The request comes as the federal government could issue permits for the blasting as soon as 1 March, after NOAA announced in December that five permits could be issued for blasting in the Atlantic Ocean. That would enable companies to begin work, as part of a survey for potential oil and gas drilling, by the end of March. 

Last December, the groups filed the lawsuit in a South Carolina federal court seeking to stop the blasting in an area ranging from New Jersey to central Florida. A month later, 16 South Carolina coastal cities, a chamber of commerce and the state’s attorney general filed their own lawsuit to block the permits, claiming the blasting could “destroy coastal fishing industries” in the state. 

The two cases have since been combined.

In Wednesday’s filing, lawyers for the environmental groups said they could not reach an agreement that would keep the blasting from starting while the lawsuit worked its way through the court system.

“The harm Plaintiffs seek to prevent will begin as soon as seismic blasting does,” the document stated.

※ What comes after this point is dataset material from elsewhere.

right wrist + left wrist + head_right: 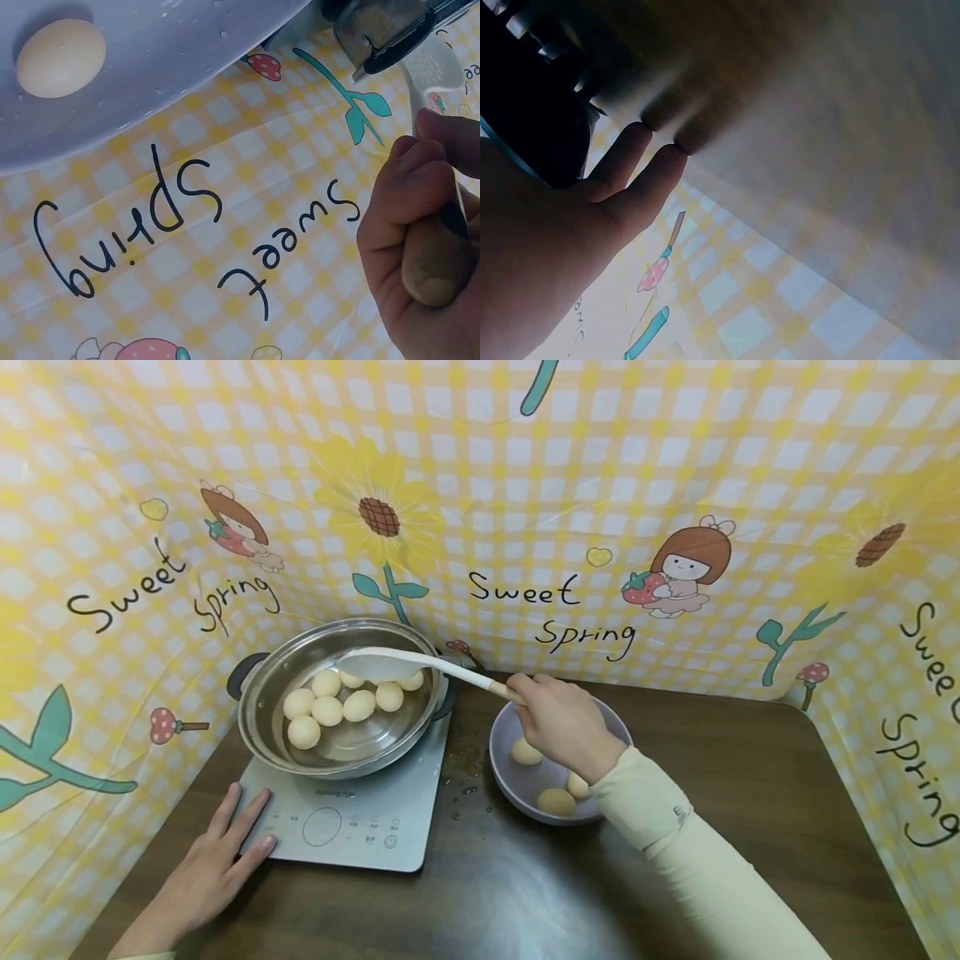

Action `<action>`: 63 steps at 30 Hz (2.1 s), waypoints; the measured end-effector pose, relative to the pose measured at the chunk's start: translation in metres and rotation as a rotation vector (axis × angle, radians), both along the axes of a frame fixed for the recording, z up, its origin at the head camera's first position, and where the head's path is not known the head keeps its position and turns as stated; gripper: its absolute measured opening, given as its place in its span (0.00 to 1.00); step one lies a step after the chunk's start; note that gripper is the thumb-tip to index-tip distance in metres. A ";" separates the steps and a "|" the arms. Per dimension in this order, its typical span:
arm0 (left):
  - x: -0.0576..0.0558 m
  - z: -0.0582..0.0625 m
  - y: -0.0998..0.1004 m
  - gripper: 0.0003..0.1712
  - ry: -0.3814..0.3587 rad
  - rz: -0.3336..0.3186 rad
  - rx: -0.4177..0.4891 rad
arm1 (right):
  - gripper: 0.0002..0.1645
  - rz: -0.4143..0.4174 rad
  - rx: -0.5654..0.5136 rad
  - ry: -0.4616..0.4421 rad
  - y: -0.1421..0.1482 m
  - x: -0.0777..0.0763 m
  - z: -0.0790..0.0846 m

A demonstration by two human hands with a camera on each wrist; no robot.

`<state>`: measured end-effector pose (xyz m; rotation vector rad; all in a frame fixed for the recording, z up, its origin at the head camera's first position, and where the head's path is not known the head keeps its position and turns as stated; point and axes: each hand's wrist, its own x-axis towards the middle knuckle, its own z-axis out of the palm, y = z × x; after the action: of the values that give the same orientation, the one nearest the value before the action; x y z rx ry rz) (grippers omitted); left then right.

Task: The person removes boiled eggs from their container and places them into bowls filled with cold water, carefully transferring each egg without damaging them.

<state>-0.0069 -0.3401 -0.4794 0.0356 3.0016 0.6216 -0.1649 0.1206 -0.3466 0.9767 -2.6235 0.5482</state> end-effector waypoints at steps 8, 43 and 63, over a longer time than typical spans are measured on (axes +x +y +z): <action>0.001 0.002 0.001 0.41 0.005 0.001 -0.001 | 0.11 0.034 0.058 0.034 0.005 -0.002 0.004; -0.001 0.000 0.000 0.42 -0.025 0.010 0.001 | 0.07 0.211 0.194 -0.378 -0.017 -0.006 0.035; 0.000 0.003 0.001 0.42 -0.019 0.005 0.011 | 0.14 0.167 0.235 -0.646 -0.011 -0.011 0.059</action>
<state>-0.0069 -0.3395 -0.4769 0.0223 2.9809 0.6351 -0.1761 0.1094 -0.2873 1.2685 -3.2503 0.7009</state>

The environmental groups claim the air gun blasts would cause harm to a wide array of marine species, including the North Atlantic right whale, of which there are about 400 remaining in the Atlantic Ocean. The groups also are concerned the work could impact zooplankton, an important food source for marine life in the region.

“The North Carolina Coastal Federation is concerned that the continuous and cumulative airgun blasting associated with seismic testing surveys will negatively impact marine mammals, commercially and recreationally important fisheries, and dramatically decrease the abundance of zooplankton, which is a key organism in the marine food web and a main source of food for fish and baleen whales," said Michael Flynn, a coastal advocate for the NCCF, in a release.

Other plaintiffs in the case include the South Carolina Coastal Conservation League, Defenders of Wildlife, the Natural Resources Defense Council, Oceana, One Hundred Miles, the Sierra Club, and the Surfrider Foundation.

“This important issue deserves a fair day in court,” said Diane Hoskins, an Oceana campaign director, in a statement. “We can’t let this dangerous activity cause a species to go extinct just so the oil industry can open our oceans to offshore drilling. Up and down the Atlantic coast, businesses, communities and bipartisan elected officials are overwhelmingly opposed to seismic airgun blasting. Every east coast governor and over 90 percent of coastal municipalities in the blast zone are opposed to opening our coast to drilling – this is states versus President Trump.”